Project Elaine
Reforming Ŋarâþ Crîþ morphophonology.
The current state of Ŋarâþ Crîþ morphophonology
The phonotactics of Ŋarâþ Crîþ distinguish between simple and complex codas, where complex codas may occur only at the end of a word. If morphology causes a complex coda to occur word-medially (such as by adding a suffix), and the bridge containing this coda cannot be reinterpreted as one without a complex coda, then a set of coda simplification rules takes place to remove the word-medial complex coda.
During Project Caladrius, it has been observed that some bridges, such as ⟦-cð-⟧ and ⟦-fp-⟧ rarely occur, to the degree that stem fusion with stems ending in such bridges are difficult to define. During Ŋarâþ Crîþ Corner #0x00, I have proposed the idea of restricting the set of valid bridges to a subset of all coda–onset combinations. To find what bridges are worth saving, I decided to analyze frequencies of bridges in a corpus of ŊCv9 text, but this has not yet provided much insight.
Originally, Project Caladrius was meant to revise the noun declension system, but the proposal of an operation that would make a stem have a valid coda such that a suffix beginning with a consonant could be attached to it, and the refinement of the idea into the current notion of stem fusion, has expanded the scope of the project and made me question if the current morphophonology of Ŋarâþ Crîþ was adequate.
Burning bridges
If a statistical analysis is not insightful, then reasoning from first principles to find which bridges should be valid might be. Here are the first three that come up in my mind:
- Lenition in the onset does not affect the validity of a bridge.
- The presence of ⟦j⟧ in the onset does not affect the validity of a bridge.
- All bridges that can be interpreted as having a coda that is null, ⟦-r⟧, or ⟦-l⟧ are valid.
That is, if ⟦-lt-⟧ is valid as an onset, then ⟦-lt·-⟧, ⟦-ltj-⟧, and ⟦-lt·j-⟧ are valid as well. Note that this does not say anything about the validity of the homophonous ⟦-lþ-⟧. Indeed, there might exist invalid bridges that are homophonous with valid bridges.
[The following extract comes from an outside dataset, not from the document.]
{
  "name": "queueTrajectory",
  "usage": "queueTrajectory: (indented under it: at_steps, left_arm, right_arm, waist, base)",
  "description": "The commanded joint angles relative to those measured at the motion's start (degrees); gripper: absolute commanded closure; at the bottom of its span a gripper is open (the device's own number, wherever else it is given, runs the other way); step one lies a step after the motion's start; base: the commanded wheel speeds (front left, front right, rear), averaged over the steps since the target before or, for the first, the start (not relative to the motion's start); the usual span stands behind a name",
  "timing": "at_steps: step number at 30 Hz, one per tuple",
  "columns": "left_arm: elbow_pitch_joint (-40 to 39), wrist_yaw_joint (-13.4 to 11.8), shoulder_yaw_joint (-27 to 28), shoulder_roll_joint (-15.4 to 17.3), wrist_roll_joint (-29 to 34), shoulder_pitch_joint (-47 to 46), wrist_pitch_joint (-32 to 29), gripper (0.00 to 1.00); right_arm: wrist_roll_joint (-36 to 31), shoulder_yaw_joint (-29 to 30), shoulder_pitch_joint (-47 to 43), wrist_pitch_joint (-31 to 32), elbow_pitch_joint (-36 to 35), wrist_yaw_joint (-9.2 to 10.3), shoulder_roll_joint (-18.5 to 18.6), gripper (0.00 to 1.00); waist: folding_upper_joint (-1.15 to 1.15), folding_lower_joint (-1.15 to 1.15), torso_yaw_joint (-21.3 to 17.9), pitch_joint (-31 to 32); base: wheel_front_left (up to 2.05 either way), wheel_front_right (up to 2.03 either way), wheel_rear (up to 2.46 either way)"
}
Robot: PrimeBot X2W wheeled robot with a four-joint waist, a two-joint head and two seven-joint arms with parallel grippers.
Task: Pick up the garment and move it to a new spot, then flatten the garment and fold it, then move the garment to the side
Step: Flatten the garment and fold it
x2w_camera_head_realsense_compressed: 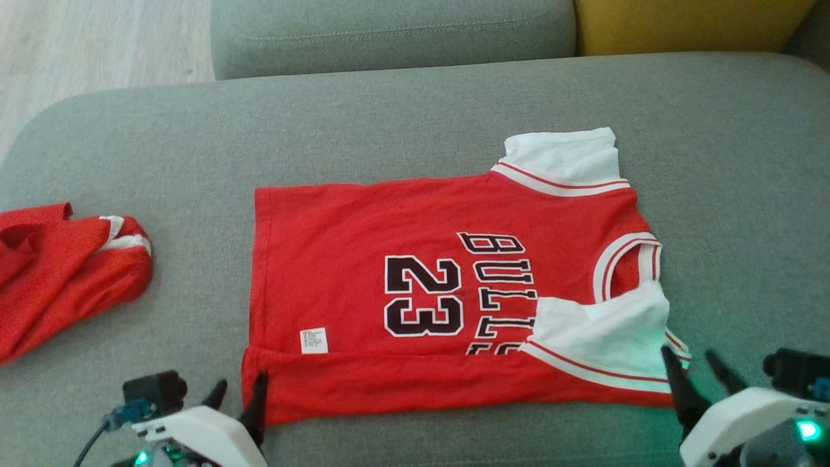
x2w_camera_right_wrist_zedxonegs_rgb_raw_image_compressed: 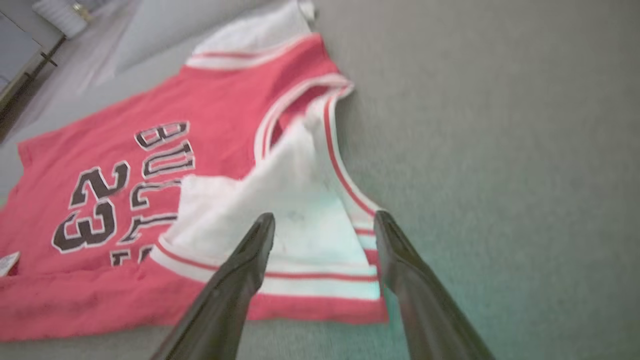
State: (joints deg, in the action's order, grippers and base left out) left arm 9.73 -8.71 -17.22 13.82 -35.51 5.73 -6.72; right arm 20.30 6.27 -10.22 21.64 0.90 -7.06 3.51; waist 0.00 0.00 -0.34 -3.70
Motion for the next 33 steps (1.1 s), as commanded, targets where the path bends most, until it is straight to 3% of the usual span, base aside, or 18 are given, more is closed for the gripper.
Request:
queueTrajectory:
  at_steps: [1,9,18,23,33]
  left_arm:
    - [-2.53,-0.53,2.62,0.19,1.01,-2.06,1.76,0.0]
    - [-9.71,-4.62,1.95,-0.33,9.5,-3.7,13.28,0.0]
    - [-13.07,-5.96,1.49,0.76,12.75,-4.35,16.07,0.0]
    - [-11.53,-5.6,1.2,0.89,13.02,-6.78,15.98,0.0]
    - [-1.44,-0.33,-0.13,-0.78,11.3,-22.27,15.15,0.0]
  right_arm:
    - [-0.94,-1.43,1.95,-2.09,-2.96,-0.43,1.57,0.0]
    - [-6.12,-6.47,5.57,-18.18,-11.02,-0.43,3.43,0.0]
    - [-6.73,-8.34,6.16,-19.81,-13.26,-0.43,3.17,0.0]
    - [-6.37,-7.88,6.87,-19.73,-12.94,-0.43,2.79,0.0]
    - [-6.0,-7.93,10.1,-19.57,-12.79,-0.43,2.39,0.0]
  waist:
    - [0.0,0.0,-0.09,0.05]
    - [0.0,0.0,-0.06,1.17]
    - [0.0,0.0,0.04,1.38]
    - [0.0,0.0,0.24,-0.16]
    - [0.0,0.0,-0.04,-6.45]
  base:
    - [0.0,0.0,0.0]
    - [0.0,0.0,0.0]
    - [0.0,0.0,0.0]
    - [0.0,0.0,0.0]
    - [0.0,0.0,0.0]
After that, there are two ways to approach the problem:
- The synchronic approach: find out which bridges don’t sound too awkward and keep those.
- The diachronic approach: assume that all coda–onset combinations were once valid bridges, then use sound changes to narrow the set. Has the advantage of informing us how illegal bridges created by affixation are treated.
Odds and ends
Project Caladrius has formalized the notion of a stem – namely, as a sequence of one or more syllables plus an onset. That is, the beginning of the stem marks a syllable boundary, while the end of a stem marks the boundary between an onset and the following nucleus.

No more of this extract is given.